Par ailleurs, le Directeur départemental de campagne de M. Laokein MEDARD, Mr DIONADJI DIONHEUR, a été arrêté le 21 avril par des agents de l'Agence Nationale pour la Sécurité (ANS), détenu à l’ANS, puis déporté à MBAINAMAR et libéré le 27 avril après avoir subi des tortures.
Nos organisations exhortent les autorités tchadiennes à ouvrir une enquête indépendante et impartiale pour faire la lumière sur ces disparitions forcées, et à procéder immédiatement à la libération de toutes ces personnes.
« Nos organisations dénoncent les graves violations des libertés et droits fondamentaux qui ont actuellement lieu au Tchad, particulièrement la disparition forcée d'une soixantaine de militaires ayant voté pour l'opposition. Ces crimes odieux démontrent que le scrutin ne fut ni libre, ni transparent, ni crédible » a déclaré Dobian Assingar, représentant de la FIDH auprès de la CEMAC.
En outre, nos organisations dénoncent le harcèlement judiciaire et la répression à l'encontre des défenseurs des droits humains en amont des élections. M. Mahamat Nour Ibedou, M. Kaina Nadjo, M. Younouss Mahadjir et Mme Céline Narmadji (+ titres en note de bas de page), ont été arrêtés tour à tour les 21, 22 et 23 mars 2016 puis détenus arbitrairement pour avoir voulu organiser une marche pacifique contre la candidature à un cinquième mandat du Président Idriss Déby. Ils ont tous les 4 été condamnés à quatre mois de prison avec sursis le 14 avril 2016. Dr. Allazam Albissaty Saleh, porte-parole intérimaire de la coalition « Ça suffit », est quant à lui détenu arbitrairement depuis le 4 avril 2016. Il est accusé de « provocation à un attroupement non armé », d’« atteinte à l’ordre public » et d’« opposition à l’exercice de l’autorité légitime ». Nos organisations appellent les autorités tchadiennes à mettre un terme à toute forme de harcèlement, à l’encontre des représentants de la société civile et à libérer immédiatement et inconditionnellement toutes les personnes détenues arbitrairement.
« Le musellement de toutes les voix en faveur d'une alternance démocratique, et notamment de la société civile, a induit une peur généralisée auprès de la population compromettant la sincérité du scrutin.
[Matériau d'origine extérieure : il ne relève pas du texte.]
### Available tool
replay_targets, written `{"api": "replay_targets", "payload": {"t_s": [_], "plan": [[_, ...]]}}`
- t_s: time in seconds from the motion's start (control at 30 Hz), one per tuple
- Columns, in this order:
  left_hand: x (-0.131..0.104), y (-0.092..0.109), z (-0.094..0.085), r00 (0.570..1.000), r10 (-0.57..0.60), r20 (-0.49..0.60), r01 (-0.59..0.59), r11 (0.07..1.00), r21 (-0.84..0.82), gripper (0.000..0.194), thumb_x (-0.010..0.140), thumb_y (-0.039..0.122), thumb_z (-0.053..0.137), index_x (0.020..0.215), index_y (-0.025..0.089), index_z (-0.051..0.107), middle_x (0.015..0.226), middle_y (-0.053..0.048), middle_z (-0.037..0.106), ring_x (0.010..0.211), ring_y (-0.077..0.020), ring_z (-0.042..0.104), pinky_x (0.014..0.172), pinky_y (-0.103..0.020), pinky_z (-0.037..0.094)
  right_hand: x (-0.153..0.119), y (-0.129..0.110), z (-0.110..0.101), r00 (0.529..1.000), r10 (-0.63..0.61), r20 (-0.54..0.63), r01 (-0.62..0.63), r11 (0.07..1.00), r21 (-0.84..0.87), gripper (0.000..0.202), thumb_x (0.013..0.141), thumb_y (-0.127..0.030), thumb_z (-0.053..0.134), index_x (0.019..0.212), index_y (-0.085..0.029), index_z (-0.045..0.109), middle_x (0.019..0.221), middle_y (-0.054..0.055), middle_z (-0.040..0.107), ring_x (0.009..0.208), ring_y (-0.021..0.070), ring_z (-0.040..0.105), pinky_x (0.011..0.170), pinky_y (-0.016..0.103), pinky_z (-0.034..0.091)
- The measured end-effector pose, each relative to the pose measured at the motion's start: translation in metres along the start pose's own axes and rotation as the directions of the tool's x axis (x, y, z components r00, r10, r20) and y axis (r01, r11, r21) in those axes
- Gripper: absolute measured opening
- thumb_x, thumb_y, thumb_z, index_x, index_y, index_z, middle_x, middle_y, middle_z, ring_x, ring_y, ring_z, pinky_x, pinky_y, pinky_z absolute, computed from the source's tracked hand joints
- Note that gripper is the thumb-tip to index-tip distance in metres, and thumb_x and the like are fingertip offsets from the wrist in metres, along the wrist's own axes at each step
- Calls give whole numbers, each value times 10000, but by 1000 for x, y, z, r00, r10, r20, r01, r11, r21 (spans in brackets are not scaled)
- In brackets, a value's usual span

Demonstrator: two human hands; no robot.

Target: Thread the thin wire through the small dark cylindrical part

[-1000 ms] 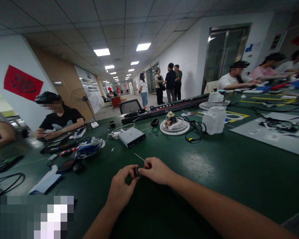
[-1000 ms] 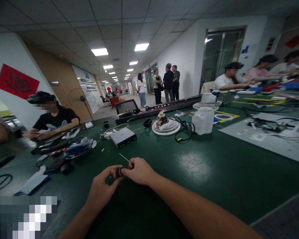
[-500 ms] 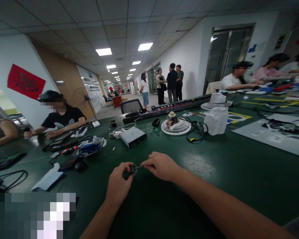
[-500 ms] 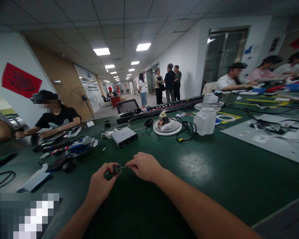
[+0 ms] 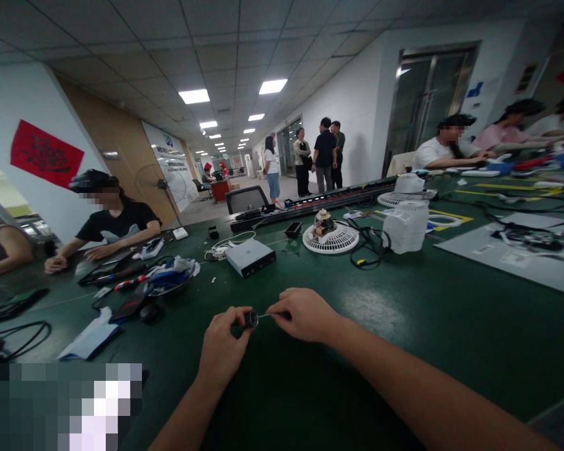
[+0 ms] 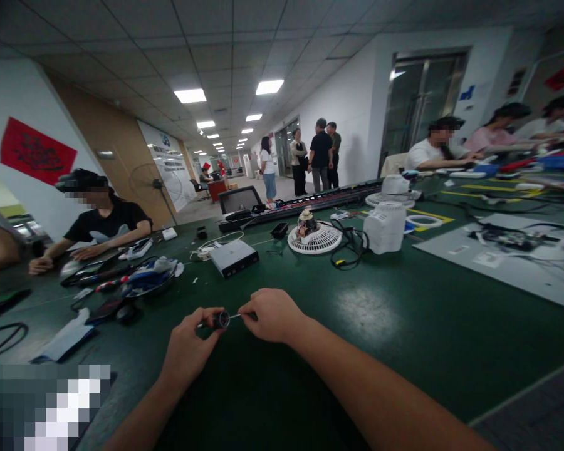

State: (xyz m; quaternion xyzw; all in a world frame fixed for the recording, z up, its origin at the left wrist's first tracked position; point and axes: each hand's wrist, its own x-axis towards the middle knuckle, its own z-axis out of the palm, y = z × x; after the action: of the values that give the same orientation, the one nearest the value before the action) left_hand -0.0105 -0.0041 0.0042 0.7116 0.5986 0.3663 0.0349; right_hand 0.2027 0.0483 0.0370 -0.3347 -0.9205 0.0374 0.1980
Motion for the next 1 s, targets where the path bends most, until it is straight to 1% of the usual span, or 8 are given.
{"api": "replay_targets", "payload": {"t_s": [0.13, 0.27, 0.4, 0.53, 0.67, 0.77, 0.9, 1.0], "plan": [[0, -1, 0, 1000, 2, 15, -2, 1000, 12, 181, 755, 183, 656, 710, 233, 487, 1070, 8, 733, 983, -230, 650, 836, -399, 507, 0, 2, 1, 998, 59, -10, -59, 998, -25, 250, 885, -298, 520, 977, -273, 751, 779, 34, 649, 770, 180, 558, 642, 277, 345], [0, -1, 0, 999, -9, 34, 8, 1000, 17, 177, 755, 162, 652, 722, 234, 494, 1083, 10, 729, 981, -233, 647, 838, -405, 502, 0, 3, 2, 999, -10, 39, 9, 1000, 15, 263, 877, -304, 516, 1005, -290, 746, 771, 22, 660, 739, 175, 573, 645, 278, 358], [2, 1, 0, 999, -14, 49, 13, 1000, 9, 190, 755, 156, 653, 716, 231, 483, 1086, 2, 730, 988, -234, 646, 855, -413, 495, 0, 2, 2, 996, 93, -6, -93, 996, -4, 281, 876, -315, 503, 998, -280, 753, 806, 41, 683, 767, 194, 593, 641, 285, 365], [1, 1, 0, 998, -12, 66, 11, 1000, 14, 176, 749, 152, 649, 719, 231, 495, 1067, -6, 736, 983, -238, 650, 854, -419, 497, 1, 1, 2, 997, 47, 54, -49, 998, 45, 276, 857, -313, 519, 991, -294, 759, 786, 26, 701, 730, 186, 600, 653, 280, 380], [-1, -1, -1, 997, 2, 80, -3, 1000, 12, 165, 753, 175, 654, 717, 231, 503, 1075, -9, 732, 1002, -239, 646, 855, -418, 499, 2, 2, 3, 992, 121, 25, -122, 991, 49, 287, 855, -315, 507, 971, -284, 768, 797, 25, 719, 711, 183, 609, 639, 281, 390], [-1, -1, -1, 996, 1, 94, -3, 1000, 17, 163, 746, 166, 658, 730, 234, 511, 1079, -6, 732, 1015, -241, 643, 871, -427, 490, 2, 3, 5, 990, 103, 92, -113, 988, 107, 288, 845, -311, 519, 996, -302, 764, 789, 3, 730, 673, 166, 612, 624, 269, 400], [1, 0, 0, 995, 36, 98, -38, 999, 19, 166, 742, 149, 651, 725, 234, 510, 1072, -10, 736, 1006, -235, 647, 883, -423, 483, 2, 1, 7, 987, 141, 74, -147, 986, 76, 288, 853, -320, 516, 998, -302, 764, 829, 10, 743, 726, 176, 638, 642, 271, 414], [1, 0, 0, 994, 48, 101, -50, 998, 23, 171, 737, 130, 644, 725, 234, 509, 1060, -5, 738, 999, -230, 647, 892, -423, 478, 2, 0, 6, 986, 114, 121, -127, 987, 101, 287, 856, -321, 510, 1001, -319, 758, 812, -4, 740, 687, 161, 631, 625, 261, 411]]}}
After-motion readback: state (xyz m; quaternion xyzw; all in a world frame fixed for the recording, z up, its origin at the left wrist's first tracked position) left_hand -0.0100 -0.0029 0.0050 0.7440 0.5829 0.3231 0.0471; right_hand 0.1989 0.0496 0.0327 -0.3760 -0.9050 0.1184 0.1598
Une élection dans de telles conditions ne peut être considérée ni crédible ni démocratique,» a déclaré Paul Nsapu, secrétaire général de la FIDH.
« Mon vote doit compter »
Entre 2014 et 2016, 52 élections dont 25 élections présidentielles doivent se tenir dans 27 pays africains. Pour éviter les manipulations, fraudes et violences dues aux élections tronquées, la société civile africaine et internationale a décidé de se mobiliser au sein de la coalition « Mon vote doit compter ». Les sociétés civiles exigent des gouvernants qu’ils respectent leur droit légitime à choisir librement leurs représentants à l’occasion d’élections régulières, libres, et transparentes, par une mobilisation publique, des actions de terrains et un plaidoyer politique en amont de chaque scrutin jusqu’en 2016.